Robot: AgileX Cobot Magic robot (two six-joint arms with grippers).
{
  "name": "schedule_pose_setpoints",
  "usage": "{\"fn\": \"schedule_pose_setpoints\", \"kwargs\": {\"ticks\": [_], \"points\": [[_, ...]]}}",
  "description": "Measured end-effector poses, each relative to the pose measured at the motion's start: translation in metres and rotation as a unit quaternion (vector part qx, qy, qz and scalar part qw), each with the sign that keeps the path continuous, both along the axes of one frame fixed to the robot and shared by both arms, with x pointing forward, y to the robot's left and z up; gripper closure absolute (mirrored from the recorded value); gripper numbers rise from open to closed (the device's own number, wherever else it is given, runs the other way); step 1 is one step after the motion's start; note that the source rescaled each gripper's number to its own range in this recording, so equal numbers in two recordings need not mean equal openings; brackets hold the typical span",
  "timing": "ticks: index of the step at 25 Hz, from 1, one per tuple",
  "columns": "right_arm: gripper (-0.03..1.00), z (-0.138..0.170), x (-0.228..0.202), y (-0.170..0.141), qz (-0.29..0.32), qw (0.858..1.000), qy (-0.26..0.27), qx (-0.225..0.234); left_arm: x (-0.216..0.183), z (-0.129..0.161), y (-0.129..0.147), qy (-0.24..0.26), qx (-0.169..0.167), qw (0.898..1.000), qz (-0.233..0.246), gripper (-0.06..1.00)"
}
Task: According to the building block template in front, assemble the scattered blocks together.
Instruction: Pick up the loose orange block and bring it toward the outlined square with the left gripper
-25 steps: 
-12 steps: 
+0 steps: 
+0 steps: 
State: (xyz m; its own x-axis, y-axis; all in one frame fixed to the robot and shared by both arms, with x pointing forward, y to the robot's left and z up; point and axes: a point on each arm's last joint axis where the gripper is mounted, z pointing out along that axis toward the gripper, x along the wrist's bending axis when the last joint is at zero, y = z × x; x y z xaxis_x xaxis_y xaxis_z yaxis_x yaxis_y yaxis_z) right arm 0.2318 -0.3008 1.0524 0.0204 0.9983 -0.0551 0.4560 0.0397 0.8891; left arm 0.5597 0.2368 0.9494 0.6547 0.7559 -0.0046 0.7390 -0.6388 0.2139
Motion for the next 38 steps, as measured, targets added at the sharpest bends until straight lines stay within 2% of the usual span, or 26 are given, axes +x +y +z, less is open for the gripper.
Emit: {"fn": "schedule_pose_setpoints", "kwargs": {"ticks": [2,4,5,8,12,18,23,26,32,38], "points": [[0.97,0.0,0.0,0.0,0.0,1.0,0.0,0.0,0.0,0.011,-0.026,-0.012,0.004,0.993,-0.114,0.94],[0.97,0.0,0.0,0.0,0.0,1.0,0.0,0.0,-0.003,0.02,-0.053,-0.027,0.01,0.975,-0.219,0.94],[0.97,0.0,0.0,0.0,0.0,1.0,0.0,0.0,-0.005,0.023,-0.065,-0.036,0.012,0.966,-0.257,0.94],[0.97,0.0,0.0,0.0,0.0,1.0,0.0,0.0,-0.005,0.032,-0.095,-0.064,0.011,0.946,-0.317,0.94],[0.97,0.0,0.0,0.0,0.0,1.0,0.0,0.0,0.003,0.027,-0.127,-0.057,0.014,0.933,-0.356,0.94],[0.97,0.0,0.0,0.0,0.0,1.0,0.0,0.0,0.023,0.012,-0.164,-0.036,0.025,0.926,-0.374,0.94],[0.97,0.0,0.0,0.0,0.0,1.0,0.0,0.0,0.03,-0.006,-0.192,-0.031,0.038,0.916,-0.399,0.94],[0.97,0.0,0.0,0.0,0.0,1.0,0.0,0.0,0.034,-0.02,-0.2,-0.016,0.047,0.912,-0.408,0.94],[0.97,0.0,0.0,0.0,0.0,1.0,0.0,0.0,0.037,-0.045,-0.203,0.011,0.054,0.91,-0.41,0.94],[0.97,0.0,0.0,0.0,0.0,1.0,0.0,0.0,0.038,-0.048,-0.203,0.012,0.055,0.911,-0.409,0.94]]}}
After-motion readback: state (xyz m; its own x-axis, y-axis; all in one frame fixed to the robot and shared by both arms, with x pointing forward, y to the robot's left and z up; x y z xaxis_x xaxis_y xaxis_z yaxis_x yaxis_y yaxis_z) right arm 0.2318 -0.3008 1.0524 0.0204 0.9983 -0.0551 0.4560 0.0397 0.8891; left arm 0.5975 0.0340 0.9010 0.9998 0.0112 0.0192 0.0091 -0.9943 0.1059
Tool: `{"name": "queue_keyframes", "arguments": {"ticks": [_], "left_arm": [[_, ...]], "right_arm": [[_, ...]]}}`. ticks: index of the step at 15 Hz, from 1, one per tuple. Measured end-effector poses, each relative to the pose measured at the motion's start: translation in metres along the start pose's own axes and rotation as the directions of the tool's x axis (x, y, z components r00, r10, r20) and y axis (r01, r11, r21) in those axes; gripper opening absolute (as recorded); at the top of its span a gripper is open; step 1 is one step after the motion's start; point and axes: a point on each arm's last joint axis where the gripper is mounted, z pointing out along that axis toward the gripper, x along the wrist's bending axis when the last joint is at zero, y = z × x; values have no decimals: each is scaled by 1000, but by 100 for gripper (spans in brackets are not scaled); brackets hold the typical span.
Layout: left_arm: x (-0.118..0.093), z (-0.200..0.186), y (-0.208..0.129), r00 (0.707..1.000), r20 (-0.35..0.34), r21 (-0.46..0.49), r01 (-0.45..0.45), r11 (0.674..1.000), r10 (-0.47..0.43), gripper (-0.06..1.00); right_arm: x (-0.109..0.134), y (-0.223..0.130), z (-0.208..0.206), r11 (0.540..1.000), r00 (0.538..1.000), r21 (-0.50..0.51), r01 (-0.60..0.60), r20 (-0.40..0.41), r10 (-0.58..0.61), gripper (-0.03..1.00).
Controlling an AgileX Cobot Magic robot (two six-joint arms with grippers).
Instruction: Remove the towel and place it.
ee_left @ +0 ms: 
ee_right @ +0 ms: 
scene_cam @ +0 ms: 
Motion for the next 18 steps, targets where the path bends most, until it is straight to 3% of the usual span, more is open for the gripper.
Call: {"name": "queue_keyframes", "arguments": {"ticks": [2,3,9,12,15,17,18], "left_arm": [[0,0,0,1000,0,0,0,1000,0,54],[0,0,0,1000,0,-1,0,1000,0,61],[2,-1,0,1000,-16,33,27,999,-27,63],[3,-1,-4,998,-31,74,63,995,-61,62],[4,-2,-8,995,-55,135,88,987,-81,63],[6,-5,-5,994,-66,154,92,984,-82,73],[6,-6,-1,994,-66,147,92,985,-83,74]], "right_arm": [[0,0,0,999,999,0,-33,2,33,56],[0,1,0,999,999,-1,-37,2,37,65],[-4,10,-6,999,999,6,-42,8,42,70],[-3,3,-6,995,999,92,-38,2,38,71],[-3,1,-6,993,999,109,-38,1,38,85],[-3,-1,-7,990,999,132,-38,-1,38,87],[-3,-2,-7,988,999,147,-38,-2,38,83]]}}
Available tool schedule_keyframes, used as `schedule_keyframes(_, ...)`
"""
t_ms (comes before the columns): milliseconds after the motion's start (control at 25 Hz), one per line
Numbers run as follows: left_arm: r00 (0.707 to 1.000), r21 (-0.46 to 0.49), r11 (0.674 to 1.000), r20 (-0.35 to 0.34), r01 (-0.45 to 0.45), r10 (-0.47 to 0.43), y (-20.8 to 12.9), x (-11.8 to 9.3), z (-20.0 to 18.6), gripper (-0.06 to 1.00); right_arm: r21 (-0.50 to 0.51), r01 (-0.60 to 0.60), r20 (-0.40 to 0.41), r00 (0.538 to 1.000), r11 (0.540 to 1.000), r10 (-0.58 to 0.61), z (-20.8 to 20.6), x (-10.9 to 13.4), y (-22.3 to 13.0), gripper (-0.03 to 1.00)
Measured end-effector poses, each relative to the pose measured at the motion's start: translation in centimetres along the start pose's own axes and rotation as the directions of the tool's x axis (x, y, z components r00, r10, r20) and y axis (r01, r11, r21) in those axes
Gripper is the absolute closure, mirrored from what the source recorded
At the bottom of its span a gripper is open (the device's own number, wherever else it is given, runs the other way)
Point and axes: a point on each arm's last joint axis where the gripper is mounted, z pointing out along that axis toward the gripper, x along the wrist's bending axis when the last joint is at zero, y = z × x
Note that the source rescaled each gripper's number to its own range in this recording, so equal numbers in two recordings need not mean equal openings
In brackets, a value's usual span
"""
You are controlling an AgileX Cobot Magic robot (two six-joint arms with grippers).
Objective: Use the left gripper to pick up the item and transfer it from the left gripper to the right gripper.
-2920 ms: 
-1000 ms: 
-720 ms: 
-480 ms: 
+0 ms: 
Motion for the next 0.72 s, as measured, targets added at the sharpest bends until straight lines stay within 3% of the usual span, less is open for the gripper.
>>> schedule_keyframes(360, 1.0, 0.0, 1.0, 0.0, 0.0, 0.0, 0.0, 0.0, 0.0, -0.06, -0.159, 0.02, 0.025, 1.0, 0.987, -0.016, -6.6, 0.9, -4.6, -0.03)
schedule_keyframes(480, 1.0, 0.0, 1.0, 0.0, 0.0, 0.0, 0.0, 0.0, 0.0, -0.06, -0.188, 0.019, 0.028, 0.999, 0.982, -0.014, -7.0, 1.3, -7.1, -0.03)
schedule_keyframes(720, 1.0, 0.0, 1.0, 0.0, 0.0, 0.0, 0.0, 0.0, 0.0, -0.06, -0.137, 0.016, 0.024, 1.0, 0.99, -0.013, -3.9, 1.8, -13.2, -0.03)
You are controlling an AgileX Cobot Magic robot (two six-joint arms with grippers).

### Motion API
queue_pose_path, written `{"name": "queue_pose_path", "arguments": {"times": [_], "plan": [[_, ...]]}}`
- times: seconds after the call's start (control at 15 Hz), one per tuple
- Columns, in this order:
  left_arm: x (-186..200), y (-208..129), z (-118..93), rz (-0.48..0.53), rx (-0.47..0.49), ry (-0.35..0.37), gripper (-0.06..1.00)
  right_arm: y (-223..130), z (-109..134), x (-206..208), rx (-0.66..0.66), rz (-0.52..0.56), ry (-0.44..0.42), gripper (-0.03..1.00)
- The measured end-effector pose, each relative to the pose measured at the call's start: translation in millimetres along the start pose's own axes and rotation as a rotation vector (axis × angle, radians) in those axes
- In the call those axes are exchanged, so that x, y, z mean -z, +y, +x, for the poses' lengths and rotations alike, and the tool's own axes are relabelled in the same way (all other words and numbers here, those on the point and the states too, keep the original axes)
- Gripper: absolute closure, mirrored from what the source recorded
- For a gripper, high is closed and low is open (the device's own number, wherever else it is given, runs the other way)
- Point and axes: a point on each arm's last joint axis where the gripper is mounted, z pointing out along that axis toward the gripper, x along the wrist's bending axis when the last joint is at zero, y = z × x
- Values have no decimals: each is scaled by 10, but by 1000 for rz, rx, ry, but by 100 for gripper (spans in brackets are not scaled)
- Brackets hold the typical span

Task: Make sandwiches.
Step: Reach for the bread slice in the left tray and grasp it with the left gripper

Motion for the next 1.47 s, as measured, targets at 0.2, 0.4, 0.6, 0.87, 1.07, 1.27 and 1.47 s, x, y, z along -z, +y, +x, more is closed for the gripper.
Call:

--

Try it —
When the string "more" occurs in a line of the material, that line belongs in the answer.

Answer box —
Motion for the next 18 steps, targets where the path bends most, until it is straight to 3% of the usual span, more is open for the gripper.
Motion for the next 1.47 s, as measured, targets at 0.2, 0.4, 0.6, 0.87, 1.07, 1.27 and 1.47 s, x, y, z along -z, +y, +x, more is closed for the gripper.

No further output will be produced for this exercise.